Hawaiian hoary bats were captured, radio-tagged and tracked to diurnal roosting locations on the east side of Hawai‘i Island from May 2018 to December 2019. A total of 38 bats were tracked to 52 roost stands and 18 of those bats were located in 24 roost trees. Bats were confirmed at 15 perches within the 24 roost trees. Bats used diurnal roosts in a variety of tree species and in an assortment of habitat stand types including native and non-native habitats. Statistically significant differences were found in both height and diameter at breast height (DBH) between roost trees and randomly sampled trees. Specifically, roost trees were generally larger in both height and DBH than random trees and female bats selected roost trees that were larger in height and with a greater percent canopy cover compared to roost trees selected by male bats.

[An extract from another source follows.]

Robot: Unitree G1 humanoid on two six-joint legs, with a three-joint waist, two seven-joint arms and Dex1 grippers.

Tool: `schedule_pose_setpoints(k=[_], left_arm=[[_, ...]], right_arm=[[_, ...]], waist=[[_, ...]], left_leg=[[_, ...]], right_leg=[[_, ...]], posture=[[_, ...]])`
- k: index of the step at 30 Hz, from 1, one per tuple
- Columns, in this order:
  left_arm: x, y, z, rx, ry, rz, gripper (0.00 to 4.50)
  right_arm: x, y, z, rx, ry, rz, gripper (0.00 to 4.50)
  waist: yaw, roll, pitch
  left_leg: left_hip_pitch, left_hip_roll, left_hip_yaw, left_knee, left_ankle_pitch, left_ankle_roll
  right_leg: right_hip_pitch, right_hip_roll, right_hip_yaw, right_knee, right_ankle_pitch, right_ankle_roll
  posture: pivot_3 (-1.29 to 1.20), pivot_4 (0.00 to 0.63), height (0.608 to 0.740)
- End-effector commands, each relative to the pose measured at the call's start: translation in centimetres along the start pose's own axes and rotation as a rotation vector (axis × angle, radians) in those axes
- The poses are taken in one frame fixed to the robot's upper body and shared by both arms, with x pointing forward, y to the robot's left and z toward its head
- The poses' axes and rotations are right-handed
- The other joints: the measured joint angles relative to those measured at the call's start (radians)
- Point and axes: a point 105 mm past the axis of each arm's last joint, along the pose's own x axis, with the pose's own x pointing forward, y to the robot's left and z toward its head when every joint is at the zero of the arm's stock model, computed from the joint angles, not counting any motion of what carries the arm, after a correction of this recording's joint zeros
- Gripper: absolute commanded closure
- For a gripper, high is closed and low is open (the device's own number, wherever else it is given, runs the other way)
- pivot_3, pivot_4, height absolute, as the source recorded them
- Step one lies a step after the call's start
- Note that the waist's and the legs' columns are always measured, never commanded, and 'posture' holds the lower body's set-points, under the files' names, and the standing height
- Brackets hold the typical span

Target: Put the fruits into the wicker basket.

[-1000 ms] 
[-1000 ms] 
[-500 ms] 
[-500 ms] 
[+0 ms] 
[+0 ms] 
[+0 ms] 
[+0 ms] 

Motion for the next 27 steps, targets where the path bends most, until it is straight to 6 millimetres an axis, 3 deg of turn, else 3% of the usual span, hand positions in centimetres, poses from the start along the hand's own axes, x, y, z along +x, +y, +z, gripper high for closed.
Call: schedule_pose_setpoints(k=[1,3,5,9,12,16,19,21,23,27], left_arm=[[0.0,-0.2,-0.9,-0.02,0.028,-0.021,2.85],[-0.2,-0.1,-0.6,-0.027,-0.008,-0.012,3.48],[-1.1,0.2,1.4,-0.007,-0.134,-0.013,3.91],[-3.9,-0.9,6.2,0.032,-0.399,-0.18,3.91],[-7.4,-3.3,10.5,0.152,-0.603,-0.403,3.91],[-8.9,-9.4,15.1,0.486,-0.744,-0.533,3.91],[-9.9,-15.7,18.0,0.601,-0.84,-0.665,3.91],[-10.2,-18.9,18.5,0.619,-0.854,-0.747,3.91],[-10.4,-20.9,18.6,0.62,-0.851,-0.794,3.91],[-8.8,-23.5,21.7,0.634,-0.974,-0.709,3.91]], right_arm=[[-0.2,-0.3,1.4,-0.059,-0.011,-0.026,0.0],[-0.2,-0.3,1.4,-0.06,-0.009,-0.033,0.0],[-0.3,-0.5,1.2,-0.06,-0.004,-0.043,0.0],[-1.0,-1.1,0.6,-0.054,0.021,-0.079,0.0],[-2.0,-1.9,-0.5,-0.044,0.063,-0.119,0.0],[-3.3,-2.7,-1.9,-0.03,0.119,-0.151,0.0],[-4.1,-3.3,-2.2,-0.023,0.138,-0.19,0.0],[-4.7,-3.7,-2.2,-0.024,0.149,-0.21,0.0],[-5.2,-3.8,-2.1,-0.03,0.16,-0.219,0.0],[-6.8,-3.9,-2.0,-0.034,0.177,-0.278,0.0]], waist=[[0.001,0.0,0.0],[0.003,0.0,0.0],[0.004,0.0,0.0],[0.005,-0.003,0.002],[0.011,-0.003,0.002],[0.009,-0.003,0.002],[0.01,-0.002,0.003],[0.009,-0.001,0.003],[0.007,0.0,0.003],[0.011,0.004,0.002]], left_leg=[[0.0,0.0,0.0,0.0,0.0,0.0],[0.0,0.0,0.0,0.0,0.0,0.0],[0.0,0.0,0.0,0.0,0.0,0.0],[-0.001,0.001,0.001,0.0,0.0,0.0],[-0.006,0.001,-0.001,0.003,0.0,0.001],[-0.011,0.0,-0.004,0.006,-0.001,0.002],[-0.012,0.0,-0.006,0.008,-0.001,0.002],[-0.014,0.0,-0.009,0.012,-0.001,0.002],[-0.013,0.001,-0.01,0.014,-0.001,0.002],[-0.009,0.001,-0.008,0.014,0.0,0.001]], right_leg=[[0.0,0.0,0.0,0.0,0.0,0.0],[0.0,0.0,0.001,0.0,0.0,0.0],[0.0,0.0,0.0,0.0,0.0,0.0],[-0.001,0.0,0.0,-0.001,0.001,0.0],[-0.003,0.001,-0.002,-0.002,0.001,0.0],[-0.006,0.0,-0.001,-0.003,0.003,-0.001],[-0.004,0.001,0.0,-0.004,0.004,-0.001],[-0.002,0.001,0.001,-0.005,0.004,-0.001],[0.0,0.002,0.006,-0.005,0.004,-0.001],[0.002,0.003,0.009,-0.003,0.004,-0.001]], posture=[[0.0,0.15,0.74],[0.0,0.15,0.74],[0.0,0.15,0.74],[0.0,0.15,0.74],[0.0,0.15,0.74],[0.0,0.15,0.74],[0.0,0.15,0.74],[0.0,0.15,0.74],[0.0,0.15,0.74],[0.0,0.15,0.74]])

Diurnal roost video-monitoring was conducted at two separate sites in Hilo, Hawai‘i during the 2017 and 2018 reproductive seasons. A total of 114 hours, 50 minutes and 21 seconds (114:50:21) of video imagery was observed and analyzed. Observations of solitary bats accounted for a total of 86:38:17 video-hours while maternity roost observations accounted for a total of 28:12:08 video-hours. An ethogram of behavior at diurnal roosts was created from observations and represents the first detailed description of the behavior of L. c. semotus at diurnal roosts.
Pages/Duration:65 pages
Rights:All UHH dissertations and theses are protected by copyright. They may be viewed from this source for any purpose, but reproduction or distribution in any format is prohibited without written permission from the copyright owner.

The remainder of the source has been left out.